*WORK REQUEST:* Among the records below, which lines contain the string "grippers"? Report them.

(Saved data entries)
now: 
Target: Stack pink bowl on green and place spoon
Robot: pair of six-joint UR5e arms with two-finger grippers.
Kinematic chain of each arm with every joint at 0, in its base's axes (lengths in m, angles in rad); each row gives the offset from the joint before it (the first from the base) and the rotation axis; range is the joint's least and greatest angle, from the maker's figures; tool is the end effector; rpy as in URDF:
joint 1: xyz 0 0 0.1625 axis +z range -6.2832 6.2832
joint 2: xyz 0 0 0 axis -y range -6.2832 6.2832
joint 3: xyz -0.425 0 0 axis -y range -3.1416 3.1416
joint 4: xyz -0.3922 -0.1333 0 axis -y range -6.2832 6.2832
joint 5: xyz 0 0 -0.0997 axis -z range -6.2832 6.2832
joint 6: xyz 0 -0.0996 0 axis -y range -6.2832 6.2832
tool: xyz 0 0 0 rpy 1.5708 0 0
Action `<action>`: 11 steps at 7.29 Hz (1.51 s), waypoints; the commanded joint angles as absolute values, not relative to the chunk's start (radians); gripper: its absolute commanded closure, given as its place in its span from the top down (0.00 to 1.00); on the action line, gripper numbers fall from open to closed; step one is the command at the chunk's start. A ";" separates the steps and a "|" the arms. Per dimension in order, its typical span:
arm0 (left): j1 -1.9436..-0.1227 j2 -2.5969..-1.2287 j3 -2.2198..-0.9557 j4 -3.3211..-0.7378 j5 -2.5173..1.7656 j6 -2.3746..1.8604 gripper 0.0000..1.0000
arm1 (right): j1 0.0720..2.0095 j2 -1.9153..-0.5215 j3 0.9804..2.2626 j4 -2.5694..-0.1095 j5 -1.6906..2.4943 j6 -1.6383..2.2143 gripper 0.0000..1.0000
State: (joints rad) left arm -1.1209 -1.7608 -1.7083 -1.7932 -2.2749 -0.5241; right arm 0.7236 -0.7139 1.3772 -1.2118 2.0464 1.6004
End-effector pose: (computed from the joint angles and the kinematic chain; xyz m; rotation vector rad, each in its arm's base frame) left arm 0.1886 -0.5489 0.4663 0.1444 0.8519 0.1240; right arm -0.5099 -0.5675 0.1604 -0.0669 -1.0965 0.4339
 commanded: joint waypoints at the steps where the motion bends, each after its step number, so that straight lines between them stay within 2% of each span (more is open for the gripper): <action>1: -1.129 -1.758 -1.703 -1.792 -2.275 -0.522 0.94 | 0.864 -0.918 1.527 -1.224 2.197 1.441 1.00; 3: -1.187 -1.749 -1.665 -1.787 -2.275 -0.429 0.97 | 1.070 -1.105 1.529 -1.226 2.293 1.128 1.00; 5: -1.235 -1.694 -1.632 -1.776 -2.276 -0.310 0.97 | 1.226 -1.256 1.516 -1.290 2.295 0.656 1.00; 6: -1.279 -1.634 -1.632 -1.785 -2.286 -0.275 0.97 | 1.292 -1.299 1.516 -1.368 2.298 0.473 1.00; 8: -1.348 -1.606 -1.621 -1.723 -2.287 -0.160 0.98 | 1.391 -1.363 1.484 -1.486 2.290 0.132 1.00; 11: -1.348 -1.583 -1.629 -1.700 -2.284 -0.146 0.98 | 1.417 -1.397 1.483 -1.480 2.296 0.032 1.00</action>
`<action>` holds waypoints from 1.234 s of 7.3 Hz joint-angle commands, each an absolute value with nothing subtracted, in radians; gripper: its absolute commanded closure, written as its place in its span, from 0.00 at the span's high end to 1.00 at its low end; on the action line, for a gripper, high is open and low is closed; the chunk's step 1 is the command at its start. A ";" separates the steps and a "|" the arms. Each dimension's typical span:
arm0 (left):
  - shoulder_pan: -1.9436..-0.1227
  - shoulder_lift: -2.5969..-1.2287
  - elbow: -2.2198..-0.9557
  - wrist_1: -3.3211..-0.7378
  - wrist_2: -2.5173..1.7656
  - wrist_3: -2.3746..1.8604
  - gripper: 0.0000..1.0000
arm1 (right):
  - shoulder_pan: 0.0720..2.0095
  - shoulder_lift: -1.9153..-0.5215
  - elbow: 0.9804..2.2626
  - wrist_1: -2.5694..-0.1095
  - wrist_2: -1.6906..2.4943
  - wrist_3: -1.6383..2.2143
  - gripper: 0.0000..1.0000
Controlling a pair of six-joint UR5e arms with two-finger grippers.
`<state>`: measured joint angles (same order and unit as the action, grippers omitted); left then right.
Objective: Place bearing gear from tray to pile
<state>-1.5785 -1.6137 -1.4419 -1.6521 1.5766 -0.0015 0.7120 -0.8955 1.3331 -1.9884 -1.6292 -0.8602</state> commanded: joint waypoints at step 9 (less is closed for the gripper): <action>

*WRITTEN ANSWER:*
Robot: pair of six-joint UR5e arms with two-finger grippers.
Controlling a pair of six-joint UR5e arms with two-finger grippers.
`<state>`: measured joint angles (same order and unit as the action, grippers omitted); left then right.

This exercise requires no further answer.